Australia was at the center of all of this, with Climate Change and Energy Minister Chris Bowen asked to lead discussions with his Indian counterpart.

O'Malley wrote:

This put Bowen at the heart of the beast that has become the talk of the UN climate, just as he is pursuing a bid for Australia to host its own climate summit with Pacific island nations in 2026. And he is doing so outside of one of Australia's key key events. international partner, India.

At the Glasgow talks, only coal was targeted for reduced use, but this week India called for oil and gas to be targeted for reductions along with coal in any COP27 agreement that is finally reached.

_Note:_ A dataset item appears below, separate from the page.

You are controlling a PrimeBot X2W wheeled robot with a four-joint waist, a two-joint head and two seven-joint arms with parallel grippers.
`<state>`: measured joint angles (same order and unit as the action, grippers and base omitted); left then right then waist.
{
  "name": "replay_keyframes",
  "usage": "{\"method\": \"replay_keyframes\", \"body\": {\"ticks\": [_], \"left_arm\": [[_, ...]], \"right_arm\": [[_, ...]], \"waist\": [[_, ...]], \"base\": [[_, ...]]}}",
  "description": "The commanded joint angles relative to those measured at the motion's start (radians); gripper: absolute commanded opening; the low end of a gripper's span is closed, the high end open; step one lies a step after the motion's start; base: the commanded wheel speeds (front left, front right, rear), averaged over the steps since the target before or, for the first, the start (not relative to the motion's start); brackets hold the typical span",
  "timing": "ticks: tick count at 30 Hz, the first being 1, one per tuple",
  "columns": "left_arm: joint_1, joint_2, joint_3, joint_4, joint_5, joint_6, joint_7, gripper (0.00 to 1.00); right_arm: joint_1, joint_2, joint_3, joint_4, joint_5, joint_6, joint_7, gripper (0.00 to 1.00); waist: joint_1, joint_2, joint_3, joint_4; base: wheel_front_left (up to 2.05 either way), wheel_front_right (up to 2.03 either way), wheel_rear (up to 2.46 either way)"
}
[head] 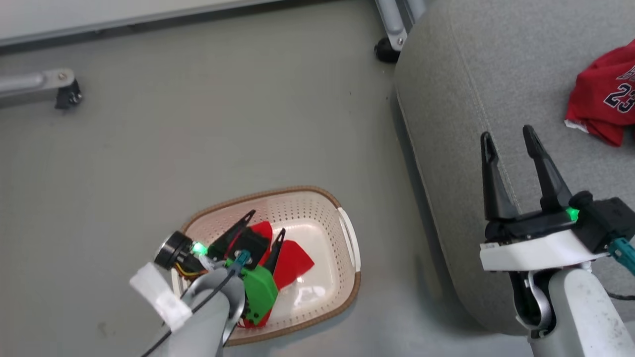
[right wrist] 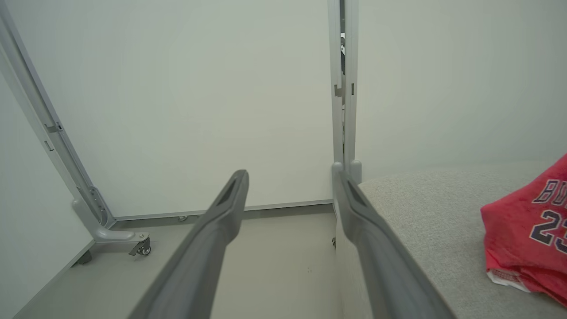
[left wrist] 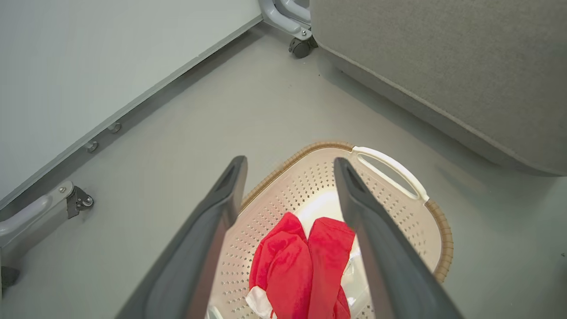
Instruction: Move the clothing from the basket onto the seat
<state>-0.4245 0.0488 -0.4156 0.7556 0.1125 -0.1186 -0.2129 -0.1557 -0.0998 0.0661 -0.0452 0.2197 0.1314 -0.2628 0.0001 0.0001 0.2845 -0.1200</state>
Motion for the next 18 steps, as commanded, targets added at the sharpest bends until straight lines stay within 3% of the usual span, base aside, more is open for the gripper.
{"method": "replay_keyframes", "body": {"ticks": [1,11,18], "left_arm": [[-0.059,0.005,-0.011,0.039,0.009,0.001,0.018,1.0],[-0.309,0.012,-0.081,0.32,-0.002,-0.01,0.126,1.0],[-0.43,0.041,-0.152,0.441,0.046,-0.012,0.2,1.0]], "right_arm": [[-0.034,0.004,-0.003,-0.011,0.001,-0.001,-0.003,1.0],[-0.153,0.022,0.0,-0.071,0.002,-0.001,-0.003,1.0],[-0.207,0.032,0.001,-0.115,0.011,-0.002,-0.003,1.0]], "waist": [[-0.0001,-0.0001,0.2,-0.056],[-0.0001,-0.0001,0.423,-0.12],[-0.0001,-0.0001,0.537,-0.147]], "base": [[0.0,0.0,0.0],[0.0,0.0,0.0],[0.0,0.0,0.0]]}}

The Biden dispute claims that the missile that hit Poland did not belong to Ukraine

By Caitlin Fitzsimmons

Remaining in Ukraine for a while, US President Joe Biden disputed Ukrainian President Volodymyr Zelensky's comments that the missiles that landed in Poland did not originate from Ukraine.

"That's not the proof," Biden told reporters at the White House today, after returning from the G20 summit in Bali.

NATO and Poland have concluded a missile that hit a Polish village and killed two people may have been a stray bullet fired by Ukraine in self-defense as it was under heavy Russian fire at the time.

Polish President Andrzej Duda said it was probably an accident.

"From the information that we and our allies have, it was a Soviet-made S-300 rocket, an old rocket [in use by both sides] and there is no evidence that it was launched by the Russian side," Duda said. "It is very likely that it was fired upon by Ukrainian anti-aircraft defenses."

Zelensky denied this and called for a full investigation, with Ukrainian investigators included on the team, before a decision is made.

Regardless, NATO Secretary General Jens Stoltenberg said Russia was still to blame because it was the aggressor in the war.

"This is not Ukraine's fault," he said. "Russia bears primary responsibility for continuing its illegal war against Ukraine."